Margaret Douglas, Countess of Lennox (8 October 1515 – 7 March 1578), was the daughter of the Scottish queen dowager Margaret Tudor and her second husband Archibald Douglas, 6th Earl of Angus and thus the grand-daughter of Henry VII of England.  She was the grand-mother of James VI and I.

In her youth she was high in the favour of her uncle, Henry VIII of England, but later incurred his anger for her unauthorised engagement to Lord Thomas Howard, who died in the Tower of London in 1537. In 1544, she married Matthew Stewart, 4th Earl of Lennox. Her son Henry Stuart, Lord Darnley, married Mary, Queen of Scots, and was the father of James VI and I.

Early life
Margaret was born at Harbottle Castle in Northumberland on 8 October 1515. Her mother had crossed the border from Scotland when her father was facing difficulties in Scotland. In October 1528, Angus was threatened by James V of Scotland and sent Margaret back over the River Tweed into England at Norham Castle. After a brief stay at Berwick Castle accompanied by her nurse or 'gentlewoman' Isobel Hoppar, Margaret joined the household of her godfather, Cardinal Wolsey. When Wolsey died in 1530, Lady Margaret was invited to the royal Palace of Beaulieu, where she resided in the household of Princess Mary. Because of her nearness to the English crown, Lady Margaret Douglas was brought up chiefly at the English court in close association with Mary, her first cousin, the future Queen Mary I, who remained her lifelong friend; even when her father fled to England in May 1529 and remained there until 1542, Margaret never entered her father's custody, remaining in royal custody instead. Margaret gave Princess Mary gifts on New Year's Day, in 1543 her gift was a satin gown of carnation silk in Venice fashion. At Christmastime at Greenwich Palace in 1530, 1531, and 1532, Henry VIII gave Margaret the generous sum of 10 marks (£6-13s–4d).

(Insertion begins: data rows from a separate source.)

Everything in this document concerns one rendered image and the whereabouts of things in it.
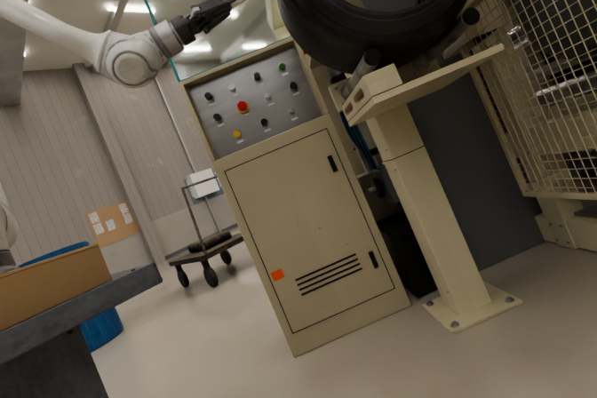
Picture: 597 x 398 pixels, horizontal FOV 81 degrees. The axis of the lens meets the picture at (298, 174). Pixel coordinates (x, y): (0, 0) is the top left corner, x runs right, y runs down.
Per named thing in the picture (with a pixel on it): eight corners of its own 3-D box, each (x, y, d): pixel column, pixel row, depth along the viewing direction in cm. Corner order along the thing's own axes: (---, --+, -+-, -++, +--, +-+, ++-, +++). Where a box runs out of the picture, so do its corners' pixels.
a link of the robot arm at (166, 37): (156, 37, 102) (174, 27, 102) (173, 63, 102) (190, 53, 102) (144, 22, 93) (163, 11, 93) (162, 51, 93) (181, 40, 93)
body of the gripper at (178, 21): (164, 15, 93) (195, -3, 94) (174, 29, 102) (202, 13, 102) (179, 39, 93) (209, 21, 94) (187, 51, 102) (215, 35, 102)
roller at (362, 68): (349, 83, 123) (357, 92, 123) (339, 91, 123) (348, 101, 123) (373, 43, 88) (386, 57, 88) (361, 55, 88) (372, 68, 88)
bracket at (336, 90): (338, 113, 125) (327, 88, 125) (437, 71, 127) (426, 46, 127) (339, 111, 122) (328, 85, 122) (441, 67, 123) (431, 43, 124)
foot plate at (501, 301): (422, 306, 143) (419, 302, 143) (480, 281, 145) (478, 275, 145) (452, 335, 117) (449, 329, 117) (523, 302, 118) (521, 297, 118)

When Anne Boleyn's court was established, Margaret was appointed as a lady-in-waiting. There she met Anne Boleyn's uncle, Lord Thomas Howard (not to be confused with his brother Thomas Howard, 3rd Duke of Norfolk), and they began their courtship. Thomas was a younger son of Thomas Howard, 2nd Duke of Norfolk, by his second marriage to Agnes Tilney. By the end of 1535 Thomas and Margaret had fallen in love and become secretly engaged.

King Henry turned against Anne Boleyn in May 1536. When in early July 1536 he learned of Margaret's engagement to Thomas Howard (Anne's uncle), he was furious. Henry had declared his daughters Mary and Elizabeth bastards, leaving Margaret very high in the line of succession; for her to contract an unauthorised marriage was politically outrageous, especially with the son of a powerful nobleman and near kin of the disgraced queen. Both Lord Thomas and Lady Margaret were committed to the Tower. On 18 July 1536, Parliament, by an Act of Attainder, condemned Thomas to death for attempting to 'interrupt ympedyte and lett the seid Succession of the Crowne'. The Act also forbade the marriage of any member of the King's family without his permission. Thomas was spared execution, but remained in the Tower even after Margaret broke off their relationship. He died there on 31 October 1537.

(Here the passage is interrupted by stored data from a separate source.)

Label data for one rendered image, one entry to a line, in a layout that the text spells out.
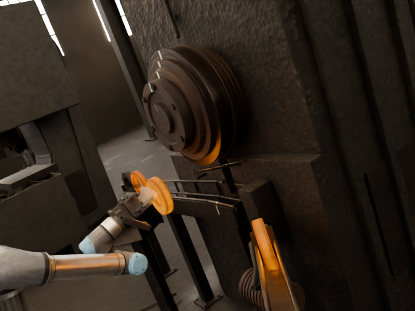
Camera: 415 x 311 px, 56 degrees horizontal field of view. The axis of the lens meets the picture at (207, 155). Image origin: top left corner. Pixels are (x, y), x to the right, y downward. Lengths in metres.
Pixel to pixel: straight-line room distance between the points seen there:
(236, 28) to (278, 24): 0.19
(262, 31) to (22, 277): 1.00
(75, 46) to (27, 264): 10.89
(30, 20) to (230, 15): 3.00
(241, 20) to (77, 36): 10.84
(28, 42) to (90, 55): 7.99
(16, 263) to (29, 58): 2.99
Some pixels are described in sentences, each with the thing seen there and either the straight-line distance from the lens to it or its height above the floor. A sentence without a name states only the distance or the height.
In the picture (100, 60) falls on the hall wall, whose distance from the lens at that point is 12.08.
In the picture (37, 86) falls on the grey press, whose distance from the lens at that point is 4.01.
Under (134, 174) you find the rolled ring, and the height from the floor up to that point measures 0.77.
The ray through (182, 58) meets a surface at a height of 1.29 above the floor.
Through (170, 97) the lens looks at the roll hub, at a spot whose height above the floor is 1.18.
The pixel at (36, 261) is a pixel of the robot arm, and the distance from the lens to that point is 1.26.
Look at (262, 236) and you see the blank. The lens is 1.12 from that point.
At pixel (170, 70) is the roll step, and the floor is 1.27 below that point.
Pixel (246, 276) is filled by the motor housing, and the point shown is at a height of 0.53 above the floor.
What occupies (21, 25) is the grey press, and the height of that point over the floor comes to 2.09.
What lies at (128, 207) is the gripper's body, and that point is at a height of 0.86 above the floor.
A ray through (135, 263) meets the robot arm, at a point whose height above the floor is 0.71.
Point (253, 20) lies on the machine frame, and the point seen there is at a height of 1.32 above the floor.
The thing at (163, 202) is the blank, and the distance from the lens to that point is 1.52.
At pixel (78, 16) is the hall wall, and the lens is 12.20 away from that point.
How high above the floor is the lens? 1.28
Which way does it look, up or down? 14 degrees down
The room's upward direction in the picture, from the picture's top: 20 degrees counter-clockwise
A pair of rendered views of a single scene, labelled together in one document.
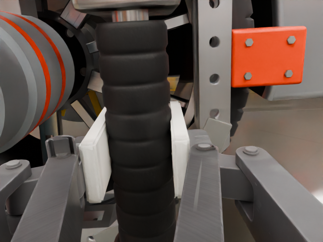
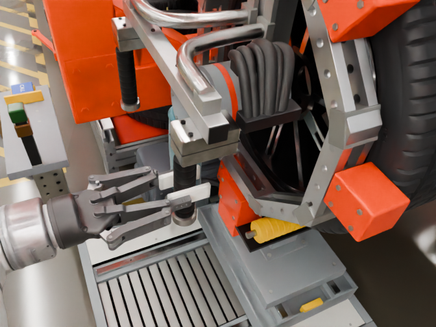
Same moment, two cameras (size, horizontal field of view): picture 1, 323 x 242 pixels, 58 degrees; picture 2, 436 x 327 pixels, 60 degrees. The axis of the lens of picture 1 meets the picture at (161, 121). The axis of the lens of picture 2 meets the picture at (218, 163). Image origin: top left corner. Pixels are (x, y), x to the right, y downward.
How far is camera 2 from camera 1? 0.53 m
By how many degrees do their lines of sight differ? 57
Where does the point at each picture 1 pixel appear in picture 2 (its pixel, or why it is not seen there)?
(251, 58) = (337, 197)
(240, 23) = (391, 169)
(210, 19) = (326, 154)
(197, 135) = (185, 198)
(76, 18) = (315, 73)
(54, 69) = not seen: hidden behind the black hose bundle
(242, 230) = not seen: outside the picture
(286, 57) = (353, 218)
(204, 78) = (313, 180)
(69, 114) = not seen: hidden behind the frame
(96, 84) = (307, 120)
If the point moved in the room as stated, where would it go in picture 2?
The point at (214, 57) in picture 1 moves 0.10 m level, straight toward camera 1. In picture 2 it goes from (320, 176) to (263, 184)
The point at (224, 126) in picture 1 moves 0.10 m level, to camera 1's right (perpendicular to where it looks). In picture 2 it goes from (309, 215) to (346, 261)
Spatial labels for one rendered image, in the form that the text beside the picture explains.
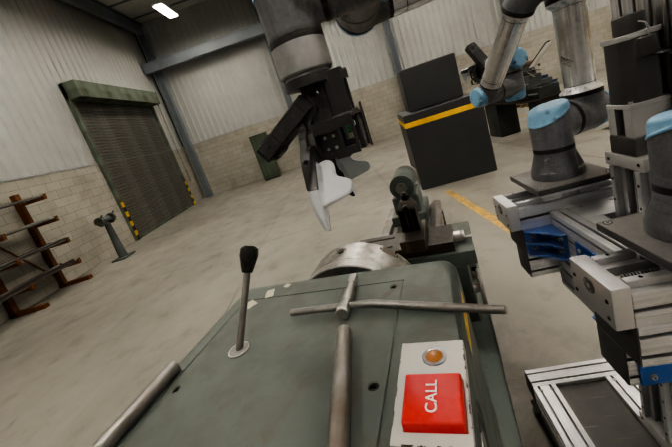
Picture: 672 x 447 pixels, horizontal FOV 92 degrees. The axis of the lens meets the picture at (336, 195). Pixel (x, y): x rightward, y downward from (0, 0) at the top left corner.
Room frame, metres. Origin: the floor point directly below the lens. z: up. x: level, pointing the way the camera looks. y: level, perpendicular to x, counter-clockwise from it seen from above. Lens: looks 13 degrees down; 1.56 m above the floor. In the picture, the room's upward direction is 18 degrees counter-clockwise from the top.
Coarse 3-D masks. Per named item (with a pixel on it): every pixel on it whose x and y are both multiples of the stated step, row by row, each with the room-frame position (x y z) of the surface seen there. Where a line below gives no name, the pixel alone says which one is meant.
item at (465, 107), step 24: (408, 72) 5.53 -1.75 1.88; (432, 72) 5.46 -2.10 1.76; (456, 72) 5.38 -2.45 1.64; (408, 96) 5.55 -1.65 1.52; (432, 96) 5.47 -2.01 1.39; (456, 96) 5.40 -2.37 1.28; (408, 120) 5.18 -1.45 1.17; (432, 120) 5.11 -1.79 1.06; (456, 120) 5.04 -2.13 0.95; (480, 120) 4.97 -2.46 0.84; (408, 144) 5.63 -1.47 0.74; (432, 144) 5.13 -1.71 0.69; (456, 144) 5.06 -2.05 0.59; (480, 144) 4.99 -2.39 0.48; (432, 168) 5.15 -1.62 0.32; (456, 168) 5.08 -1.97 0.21; (480, 168) 5.00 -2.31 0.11
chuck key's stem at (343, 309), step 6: (354, 276) 0.56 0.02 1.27; (348, 282) 0.55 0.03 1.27; (354, 282) 0.55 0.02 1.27; (348, 288) 0.52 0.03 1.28; (354, 288) 0.54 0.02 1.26; (342, 294) 0.51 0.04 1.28; (348, 294) 0.50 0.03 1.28; (354, 294) 0.52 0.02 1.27; (342, 300) 0.49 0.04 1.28; (348, 300) 0.49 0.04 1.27; (342, 306) 0.47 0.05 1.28; (348, 306) 0.48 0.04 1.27; (336, 312) 0.47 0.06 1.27; (342, 312) 0.47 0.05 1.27; (348, 312) 0.47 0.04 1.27; (342, 318) 0.47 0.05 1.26
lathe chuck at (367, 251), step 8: (336, 248) 0.83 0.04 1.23; (344, 248) 0.80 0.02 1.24; (352, 248) 0.78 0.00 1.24; (360, 248) 0.78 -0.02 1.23; (368, 248) 0.77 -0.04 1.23; (376, 248) 0.77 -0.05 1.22; (328, 256) 0.81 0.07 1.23; (336, 256) 0.77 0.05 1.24; (344, 256) 0.75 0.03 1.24; (352, 256) 0.74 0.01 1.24; (360, 256) 0.73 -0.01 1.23; (368, 256) 0.73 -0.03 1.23; (376, 256) 0.74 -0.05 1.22; (384, 256) 0.74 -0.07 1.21; (392, 256) 0.75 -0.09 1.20; (400, 256) 0.77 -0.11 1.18; (320, 264) 0.79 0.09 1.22; (384, 264) 0.71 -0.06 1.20; (392, 264) 0.72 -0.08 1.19; (400, 264) 0.74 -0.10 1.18; (408, 264) 0.76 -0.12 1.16
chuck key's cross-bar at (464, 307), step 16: (336, 304) 0.49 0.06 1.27; (352, 304) 0.48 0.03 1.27; (368, 304) 0.47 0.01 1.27; (384, 304) 0.46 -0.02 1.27; (400, 304) 0.44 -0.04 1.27; (416, 304) 0.43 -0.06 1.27; (432, 304) 0.42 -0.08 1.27; (448, 304) 0.41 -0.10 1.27; (464, 304) 0.40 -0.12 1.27; (480, 304) 0.39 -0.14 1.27
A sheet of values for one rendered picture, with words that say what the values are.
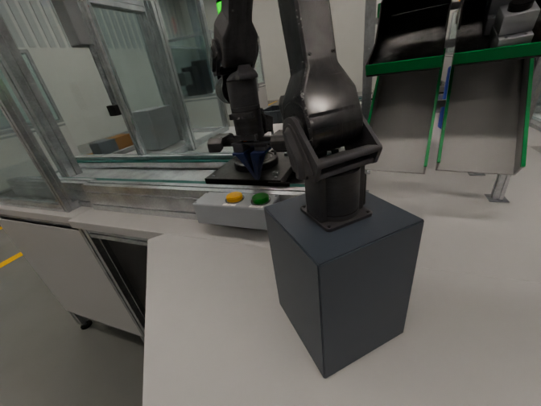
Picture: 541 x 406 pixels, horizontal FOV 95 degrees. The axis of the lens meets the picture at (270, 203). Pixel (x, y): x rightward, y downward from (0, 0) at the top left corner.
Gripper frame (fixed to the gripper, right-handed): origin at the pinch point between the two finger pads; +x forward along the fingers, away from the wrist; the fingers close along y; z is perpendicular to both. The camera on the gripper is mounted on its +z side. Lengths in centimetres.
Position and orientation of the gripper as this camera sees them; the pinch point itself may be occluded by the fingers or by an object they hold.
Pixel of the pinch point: (255, 164)
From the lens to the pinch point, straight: 55.1
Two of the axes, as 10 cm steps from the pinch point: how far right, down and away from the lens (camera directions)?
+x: 1.3, 8.8, 4.6
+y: -9.3, -0.5, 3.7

Margaret also fell ill in the Tower, and the King allowed her to move to Syon Abbey under the supervision of the abbess. She was released from imprisonment on 29 October 1537. According to G. J. Meyer in his work The Tudors, King Henry VIII had interpreted the marriage between Lord Thomas Howard and Margaret Douglas to be an attempt by Lord Howard to "make himself the King of England." However, the many love letters between Margaret Douglas and Lord Thomas reveal a true love affair wrongfully ended by the paranoia of King Henry VIII.

In 1539, Margaret and the Duchess of Richmond were appointed to greet Henry VIII's bride, Anne of Cleves, at Greenwich Palace, join her household, and convey her to the King. This would have been a great honour, but instead Henry chose to meet Anne at Rochester.

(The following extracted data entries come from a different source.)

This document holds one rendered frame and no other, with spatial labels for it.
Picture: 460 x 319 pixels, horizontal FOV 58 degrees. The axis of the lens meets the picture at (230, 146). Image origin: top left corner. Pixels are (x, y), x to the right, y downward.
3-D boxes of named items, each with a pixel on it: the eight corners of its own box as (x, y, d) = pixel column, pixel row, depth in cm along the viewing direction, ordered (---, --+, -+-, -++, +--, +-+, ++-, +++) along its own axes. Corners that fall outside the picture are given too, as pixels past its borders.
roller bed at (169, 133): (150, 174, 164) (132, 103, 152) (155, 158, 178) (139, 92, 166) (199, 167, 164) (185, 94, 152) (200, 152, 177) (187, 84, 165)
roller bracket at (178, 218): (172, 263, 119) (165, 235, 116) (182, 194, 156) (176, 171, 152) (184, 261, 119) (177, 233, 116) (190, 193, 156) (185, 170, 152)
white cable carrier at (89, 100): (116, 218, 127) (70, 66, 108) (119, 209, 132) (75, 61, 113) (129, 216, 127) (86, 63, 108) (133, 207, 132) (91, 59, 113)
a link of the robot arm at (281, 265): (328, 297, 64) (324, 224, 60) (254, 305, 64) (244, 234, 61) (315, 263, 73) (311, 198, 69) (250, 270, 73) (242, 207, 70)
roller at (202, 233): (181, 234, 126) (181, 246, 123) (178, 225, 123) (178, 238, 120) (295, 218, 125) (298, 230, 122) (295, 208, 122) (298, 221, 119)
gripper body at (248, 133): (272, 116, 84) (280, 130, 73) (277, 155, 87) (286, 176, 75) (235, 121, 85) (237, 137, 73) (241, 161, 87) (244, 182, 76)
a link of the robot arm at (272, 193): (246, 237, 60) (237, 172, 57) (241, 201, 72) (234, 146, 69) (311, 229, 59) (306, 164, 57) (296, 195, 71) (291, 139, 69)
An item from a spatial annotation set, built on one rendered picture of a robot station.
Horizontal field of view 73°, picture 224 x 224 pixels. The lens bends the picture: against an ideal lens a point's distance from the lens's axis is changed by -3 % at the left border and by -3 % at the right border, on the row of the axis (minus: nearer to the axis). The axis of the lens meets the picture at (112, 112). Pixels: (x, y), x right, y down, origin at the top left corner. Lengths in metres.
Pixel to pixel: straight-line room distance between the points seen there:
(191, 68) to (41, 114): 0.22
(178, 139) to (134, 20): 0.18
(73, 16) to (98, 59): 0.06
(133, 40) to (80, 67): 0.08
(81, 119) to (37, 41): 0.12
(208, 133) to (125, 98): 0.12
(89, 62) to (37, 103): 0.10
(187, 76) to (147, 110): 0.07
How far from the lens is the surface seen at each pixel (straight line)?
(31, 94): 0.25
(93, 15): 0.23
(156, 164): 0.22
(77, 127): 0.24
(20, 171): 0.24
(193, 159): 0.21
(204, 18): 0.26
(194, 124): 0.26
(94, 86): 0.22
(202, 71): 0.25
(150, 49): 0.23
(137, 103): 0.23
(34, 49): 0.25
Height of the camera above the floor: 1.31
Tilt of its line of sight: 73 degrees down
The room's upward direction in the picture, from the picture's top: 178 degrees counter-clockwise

In 1540, Margaret was again in disgrace with the King when she had an affair with Lord Thomas Howard's half-nephew Sir Charles Howard. He was the son of Thomas' elder half-brother Lord Edmund Howard, and a brother of Henry VIII's fifth wife, Catherine Howard.

In 1543, Margaret was one of the few witnesses of King Henry's final marriage to Catherine Parr, Dowager Lady Latimer, at Hampton Court. Margaret became one of Queen Catherine's chief ladies. Catherine Parr and Margaret had known each other since they both had come to court in the 1520s.

Marriage and diplomacy

In 1544, Lady Margaret married a Scottish exile, Matthew Stewart, 4th Earl of Lennox (1516–1571), who later became regent of Scotland in 1570–1571. In total the couple had eight or nine children, four boys: Henry, Henry, Philip and Charles, and four unnamed daughters, though only two sons—Henry Stuart (1546–1567), born in 1546 at Temple Newsam; and Charles Stuart (1555–1576), who later married Elizabeth Cavendish in 1574—survived to manhood; one of their other siblings was called Philip, presumably after the Spanish king and husband of Margaret's cousin, Mary I. Elizabeth Cavendish, wife of Charles, Earl of Lennox, was the daughter of Sir William Cavendish and Bess of Hardwick.

In June 1548, during the war of the Rough Wooing, Margaret's father, the Earl of Angus, wrote to her with the news that her uncle, George Douglas, and others of the family had been captured at Dalkeith Palace. Her father hoped that she and her husband could arrange that they were well treated as prisoners. The Earl of Lennox forwarded the letter to the Duke of Somerset, writing that his father-in-law would have done better to ask others for help. Margaret wrote to her father from Wressle Castle in March 1549, complaining that he had avoided meeting her husband. She asked him to seek an honourable peace through the acknowledgement of her marriage, "what a memorial it should be to you!"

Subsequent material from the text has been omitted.